What is polymer crazing?
What is polymer crazing?
Crazing develops when excessive tensile stress is applied to a polymer, leading to microvoid formation in a plane normal to the stress. 8,11,16,26. The voids initiate at microscopic inhomogeneities in the polymer, and are stabilised by fibrils of plastically deformed polymer chains.
Why does crazing happen?
Crazing is caused by the glaze being under too much tension. This tension occurs when the glaze contracts more than the body during cooling. Because glazes are a very thin coating, most will pull apart ar craze under very little tension. Crazing can make foodsafe glazes unsafe and ruin the look of a piece.
What is crazing in coating?
Crazing refers to a network of visual cracks on a coated metallic surface. It occurs due to tension stresses in some glassy thermoplastic polymers. Crazing is propagated in metallic surface regions that experience high tension and leads to the formation of microvoids and small cracks.
What is a craze in a glassy thermoplastic?
Crazing is the phenomenon that produces a network of fine cracks on the surface of a material, for example in a glaze layer. Crazing frequently precedes fracture in some glassy thermoplastic polymers. As it only takes place under tensile stress, the plane of the crazing corresponds to the stress direction.
What does crazing mean?
1 : to make insane or as if insane crazed by pain and fear crazed addicts. 2 : to produce minute cracks on the surface or glaze of crazed glass crazed pottery. 3 obsolete : break, shatter. intransitive verb.
How do you stop crazing?
Crazing can often be eliminated simply by applying a thinner glaze coat. With some glazes, a thinner coat is not an option, but often a slight decrease in glaze thickness will stop crazing.

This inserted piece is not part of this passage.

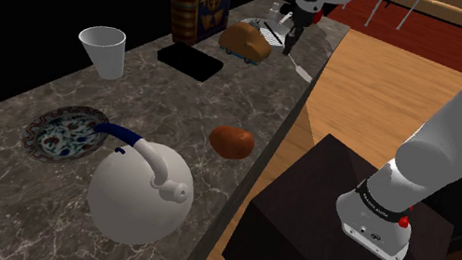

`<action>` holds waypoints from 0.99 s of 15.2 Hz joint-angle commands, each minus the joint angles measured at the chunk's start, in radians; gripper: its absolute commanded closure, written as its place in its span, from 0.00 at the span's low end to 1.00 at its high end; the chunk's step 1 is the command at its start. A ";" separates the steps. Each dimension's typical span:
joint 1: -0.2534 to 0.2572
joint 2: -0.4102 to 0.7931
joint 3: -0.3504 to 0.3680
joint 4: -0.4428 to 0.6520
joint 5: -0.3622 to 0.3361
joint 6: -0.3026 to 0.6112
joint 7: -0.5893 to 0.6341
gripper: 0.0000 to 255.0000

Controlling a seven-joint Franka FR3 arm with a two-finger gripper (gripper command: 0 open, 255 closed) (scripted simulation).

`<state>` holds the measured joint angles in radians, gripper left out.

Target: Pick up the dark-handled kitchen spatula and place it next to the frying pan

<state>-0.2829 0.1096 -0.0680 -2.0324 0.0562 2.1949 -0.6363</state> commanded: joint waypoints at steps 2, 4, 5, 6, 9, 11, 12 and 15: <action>-0.001 0.020 0.000 -0.017 0.003 0.038 -0.004 1.00; -0.001 0.033 0.001 -0.029 0.006 0.063 -0.006 1.00; -0.001 0.040 0.001 -0.035 0.007 0.075 -0.007 1.00; -0.001 0.047 0.001 -0.040 0.008 0.087 -0.008 1.00; -0.001 0.061 0.002 -0.050 0.010 0.111 -0.010 1.00; -0.001 0.061 0.002 -0.050 0.010 0.111 -0.010 1.00; -0.001 0.061 0.002 -0.050 0.010 0.111 -0.010 1.00; -0.001 0.061 0.001 -0.050 0.010 0.111 -0.010 1.00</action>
<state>-0.2839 0.1636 -0.0670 -2.0760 0.0666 2.3099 -0.6447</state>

Does crazing effect value?
The presence of crazing usually diminishes the value of objects but it can depend on the severity of the damage and rarity of the crazed piece.
What causes polycarbonate to craze?
The majority of times you see cracking and crazing in plastics such as Acrylic, Perspex, Plexiglas (PMMA), Polycarbonate (PC) and Ultem (PEI) is due to lack of the correct heat treatment. These such plastics need careful normalising and annealing steps throughout the machining, bonding and polishing process.
Does crazing reduce value?
What causes cracks in plastic?
When force is applied to plastic, it travels along the polymer chains causing molecules to strain to remain in contact. The polymer chains eventually creep toward the pull and deform. This stage is called creep. With force and time, crazing or stress cracking occurs.